Chapter 2 of 15 · 20 min

Pip Install Failures

The most common pip failure in local AI contexts is missing build dependencies. Packages like transformers or llama-cpp-python require compilation, which requires system libraries that pip cannot install.

# Common fix for missing编译 dependencies on Ubuntu/Debian
sudo apt-get update
sudo apt-get install -y build-essential cmake git libpq-dev libopenblas-dev

If the package still fails after installing build dependencies, check the specific error. Wheels (pre-built binaries) fail less often than source builds.

# Check if a wheel is available for your platform
pip download transformers --platform linux_x86_64 --only-binary :all:

CUDA Version Mismatches

CUDA version mismatches cause silent failures—you install packages that appear to work but fail at runtime with cryptic import errors.

# Check installed CUDA version
nvcc --version
# Check runtime CUDA version
cat /usr/local/cuda/version.txt
# Check PyTorch's expected CUDA version
python -c "import torch; print(torch.version.cuda)"

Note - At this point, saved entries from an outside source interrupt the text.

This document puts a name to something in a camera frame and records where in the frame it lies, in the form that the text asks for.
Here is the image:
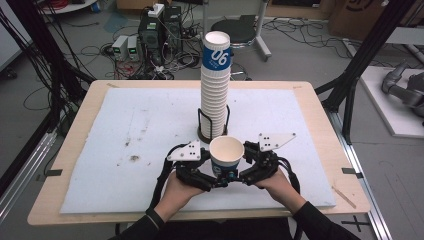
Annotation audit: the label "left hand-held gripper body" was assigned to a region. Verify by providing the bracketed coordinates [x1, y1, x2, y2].
[166, 139, 218, 193]

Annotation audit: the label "right hand-held gripper cable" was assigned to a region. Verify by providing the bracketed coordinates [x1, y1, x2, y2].
[275, 155, 302, 195]

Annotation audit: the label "person's left hand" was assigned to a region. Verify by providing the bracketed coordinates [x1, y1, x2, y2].
[153, 171, 206, 223]

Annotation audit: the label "black computer tower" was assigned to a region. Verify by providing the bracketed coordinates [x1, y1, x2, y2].
[137, 5, 183, 66]

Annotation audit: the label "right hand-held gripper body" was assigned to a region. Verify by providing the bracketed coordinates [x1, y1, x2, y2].
[239, 132, 298, 187]

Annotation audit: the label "grey bench power supply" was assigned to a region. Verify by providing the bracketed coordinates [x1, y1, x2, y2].
[111, 34, 130, 62]
[126, 35, 141, 62]

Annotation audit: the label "tangle of floor cables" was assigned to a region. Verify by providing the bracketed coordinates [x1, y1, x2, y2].
[99, 19, 205, 81]

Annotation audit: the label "person's right hand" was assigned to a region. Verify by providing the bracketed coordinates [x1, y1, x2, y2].
[254, 167, 307, 215]

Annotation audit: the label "black wire cup holder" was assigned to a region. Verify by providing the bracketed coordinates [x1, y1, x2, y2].
[196, 104, 232, 146]

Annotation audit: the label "black floor cables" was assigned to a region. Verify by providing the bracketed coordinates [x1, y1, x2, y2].
[261, 17, 356, 60]

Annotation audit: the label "blue label paper cup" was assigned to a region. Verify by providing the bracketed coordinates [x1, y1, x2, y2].
[208, 135, 246, 178]

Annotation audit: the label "aluminium rail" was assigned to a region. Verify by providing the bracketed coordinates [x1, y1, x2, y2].
[328, 109, 394, 240]
[0, 129, 58, 223]

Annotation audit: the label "left hand-held gripper cable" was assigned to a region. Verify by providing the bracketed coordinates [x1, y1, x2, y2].
[147, 143, 188, 212]

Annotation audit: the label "black tape cross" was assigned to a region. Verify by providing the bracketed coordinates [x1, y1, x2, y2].
[341, 215, 371, 233]

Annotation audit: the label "black frame post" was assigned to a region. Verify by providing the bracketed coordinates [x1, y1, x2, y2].
[314, 0, 418, 145]
[5, 0, 96, 138]

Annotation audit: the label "white power strip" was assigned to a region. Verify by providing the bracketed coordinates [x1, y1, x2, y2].
[147, 2, 166, 19]

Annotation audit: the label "cardboard box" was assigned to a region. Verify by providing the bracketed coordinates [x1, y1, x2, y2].
[327, 0, 393, 42]

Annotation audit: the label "hand-held gripper cable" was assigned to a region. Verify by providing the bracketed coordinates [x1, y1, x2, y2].
[275, 155, 302, 195]
[147, 143, 188, 212]

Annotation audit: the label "round white table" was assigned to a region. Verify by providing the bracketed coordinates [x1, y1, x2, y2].
[39, 0, 98, 15]

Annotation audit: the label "black round stool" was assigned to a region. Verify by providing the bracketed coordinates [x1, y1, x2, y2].
[211, 14, 258, 48]

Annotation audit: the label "stack of white paper cups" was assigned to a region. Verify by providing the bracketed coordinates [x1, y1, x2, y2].
[199, 30, 232, 141]

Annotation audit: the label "white floor board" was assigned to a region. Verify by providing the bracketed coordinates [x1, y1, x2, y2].
[359, 64, 424, 140]

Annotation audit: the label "white foam mat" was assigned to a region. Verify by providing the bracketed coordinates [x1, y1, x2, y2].
[59, 87, 337, 215]

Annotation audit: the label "white metal stand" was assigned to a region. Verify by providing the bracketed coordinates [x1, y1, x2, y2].
[252, 0, 273, 63]

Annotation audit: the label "person's dark clothing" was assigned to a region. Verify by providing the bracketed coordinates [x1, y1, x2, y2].
[159, 218, 298, 240]

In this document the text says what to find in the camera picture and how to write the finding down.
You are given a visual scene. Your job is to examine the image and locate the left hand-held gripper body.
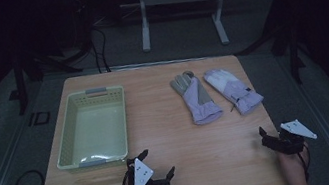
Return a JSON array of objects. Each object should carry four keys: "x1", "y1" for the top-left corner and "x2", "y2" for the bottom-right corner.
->
[{"x1": 123, "y1": 152, "x2": 173, "y2": 185}]

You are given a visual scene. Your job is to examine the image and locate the black hanging cables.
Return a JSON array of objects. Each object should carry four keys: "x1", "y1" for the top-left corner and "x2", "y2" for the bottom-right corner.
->
[{"x1": 86, "y1": 23, "x2": 113, "y2": 76}]

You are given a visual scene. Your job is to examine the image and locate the black stand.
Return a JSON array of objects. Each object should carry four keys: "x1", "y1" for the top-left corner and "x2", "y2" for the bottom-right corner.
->
[
  {"x1": 227, "y1": 0, "x2": 313, "y2": 95},
  {"x1": 0, "y1": 35, "x2": 89, "y2": 118}
]

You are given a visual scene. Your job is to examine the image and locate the lilac glove with white back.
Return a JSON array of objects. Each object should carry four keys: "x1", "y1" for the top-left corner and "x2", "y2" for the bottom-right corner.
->
[{"x1": 202, "y1": 61, "x2": 267, "y2": 121}]

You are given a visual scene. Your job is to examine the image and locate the person's right hand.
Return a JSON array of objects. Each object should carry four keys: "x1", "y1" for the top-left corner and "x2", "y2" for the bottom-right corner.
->
[{"x1": 276, "y1": 146, "x2": 314, "y2": 185}]

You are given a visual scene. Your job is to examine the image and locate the pale green plastic basket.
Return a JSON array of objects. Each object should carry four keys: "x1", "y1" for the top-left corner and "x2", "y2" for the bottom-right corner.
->
[{"x1": 44, "y1": 82, "x2": 137, "y2": 174}]

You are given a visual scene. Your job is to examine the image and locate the black looped floor cable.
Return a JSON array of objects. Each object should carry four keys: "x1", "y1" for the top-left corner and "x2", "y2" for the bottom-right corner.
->
[{"x1": 12, "y1": 167, "x2": 47, "y2": 185}]

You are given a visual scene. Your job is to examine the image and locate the black rectangular floor bracket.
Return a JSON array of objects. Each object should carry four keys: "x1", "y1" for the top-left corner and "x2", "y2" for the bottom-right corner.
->
[{"x1": 26, "y1": 109, "x2": 53, "y2": 128}]

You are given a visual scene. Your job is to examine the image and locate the metal bar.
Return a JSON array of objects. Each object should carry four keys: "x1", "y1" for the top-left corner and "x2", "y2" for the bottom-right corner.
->
[{"x1": 109, "y1": 50, "x2": 210, "y2": 76}]

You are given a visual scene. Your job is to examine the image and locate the lilac glove with grey palm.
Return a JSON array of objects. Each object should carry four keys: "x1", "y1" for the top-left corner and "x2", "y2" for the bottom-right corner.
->
[{"x1": 168, "y1": 66, "x2": 225, "y2": 130}]

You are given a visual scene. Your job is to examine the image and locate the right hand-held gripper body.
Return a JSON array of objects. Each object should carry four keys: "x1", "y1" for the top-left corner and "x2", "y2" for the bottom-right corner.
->
[{"x1": 258, "y1": 116, "x2": 320, "y2": 160}]

These three must match. PyTorch built for CUDA 11.8 does not run on a CUDA 12.1 system, even if nvcc --version shows 12.1.

Docker Installation Failures

# Verify Docker has GPU access
docker run --rm --gpus all nvidia/cuda:12.0.0-base-ubuntu22.04 nvidia-smi

If nvidia-smi fails inside the container but works outside it, NVIDIA Container Toolkit is not installed correctly.

# Reinstall NVIDIA Container Toolkit
distribution=$(. /etc/os-release;echo $ID$VERSION_ID)
curl -s -L https://nvidia.github.io/nvidia-docker/gpgkey | sudo apt-key add -
curl -s -L https://nvidia.github.io/nvidia-docker/$distribution/nvidia-docker.list | \
  sudo tee /etc/apt/sources.list.d/nvidia-docker.list
sudo apt-get update
sudo apt-get install -y nvidia-container-toolkit
sudo systemctl restart docker

Local verification checkpoint

Run the smallest example from this chapter in a local workspace and record the package version, runtime, data path, and observed output. If the result depends on model size, vector count, CPU/GPU backend, or available memory, note that constraint beside the exercise so the lesson remains reproducible.

EXERCISE

Attempt a fresh installation of llama-cpp-python with CMAKE_ARGS="-DGGML_CUDA=ON" pip install llama-cpp-python. If it fails, document the exact error and identify which layer (system dependency, CUDA mismatch, or compilation) caused the failure.